To persuade the U.S. Anti-Doping Agency to allow him to compete again, Armstrong must agree to provide specific information about cycling’s doping culture over the past decade: the drugs that riders took, where they got them, how they skirted detection and outfoxed drug tests. Nothing short of a complete “road map” of cycling’s doping era will be persuasive, given Armstrong’s refusal to come forward in June when USADA was building its case against him and was more inclined to negotiate lenient penalties in exchange for information.
A face-to-face conversation in December between Armstrong and USADA CEO Travis Tygart has been described as ending poorly, but USADA’s general counsel Bill Bock said in an interview Tuesday night that it was “civil on both sides.” Tim Herman, a lawyer for Armstrong, described it as “very cordial.” So perhaps the relationship, while often contentious over the past decade, is not irrevocably damaged.
Armstrong was stripped of his seven Tour de France titles and banned from the sport for life in October, following USADA’s 1,000-page report portraying him as the mastermind of the most sophisticated doping scheme in sporting history.
According to USADA’s code, a lifetime ban from competition can be scaled back to no fewer than eight years — and that’s assuming the athlete confesses fully and provides new information that helps USADA ensure clean competition in the future.
That’s the sticking point.
Armstrong, 41, isn’t interested in cooperating unless he can return to competition much sooner.

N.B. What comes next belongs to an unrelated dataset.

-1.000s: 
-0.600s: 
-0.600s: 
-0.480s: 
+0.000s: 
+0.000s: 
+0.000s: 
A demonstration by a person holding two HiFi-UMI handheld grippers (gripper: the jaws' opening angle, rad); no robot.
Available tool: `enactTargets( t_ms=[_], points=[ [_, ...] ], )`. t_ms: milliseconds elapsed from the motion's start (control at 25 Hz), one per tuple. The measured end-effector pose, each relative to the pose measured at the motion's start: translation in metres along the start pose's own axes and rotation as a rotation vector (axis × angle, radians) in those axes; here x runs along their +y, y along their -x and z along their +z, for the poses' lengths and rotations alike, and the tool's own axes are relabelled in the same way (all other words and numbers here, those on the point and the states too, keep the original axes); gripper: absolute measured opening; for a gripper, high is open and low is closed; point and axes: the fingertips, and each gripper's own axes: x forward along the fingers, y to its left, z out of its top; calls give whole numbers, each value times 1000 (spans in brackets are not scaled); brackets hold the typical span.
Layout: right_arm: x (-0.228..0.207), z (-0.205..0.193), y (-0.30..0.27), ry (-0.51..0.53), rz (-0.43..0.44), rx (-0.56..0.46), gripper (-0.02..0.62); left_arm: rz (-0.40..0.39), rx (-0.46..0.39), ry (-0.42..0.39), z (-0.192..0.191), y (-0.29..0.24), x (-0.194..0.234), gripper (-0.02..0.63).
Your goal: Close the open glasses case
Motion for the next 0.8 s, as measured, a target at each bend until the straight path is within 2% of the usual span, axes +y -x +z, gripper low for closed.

He’s arguing that USADA has the latitude to lessen that penalty, as it did with the cyclists who confessed their own doping in testifying against him in June. They were suspended six months.
Armstrong’s negotiating window with the Justice Department is much shorter. Unless both parties agree to an extension, the Justice Department must decide by Thursday whether to join a whistleblower suit filed by Floyd Landis, another disgraced cyclist who was stripped of his 2006 Tour de France title.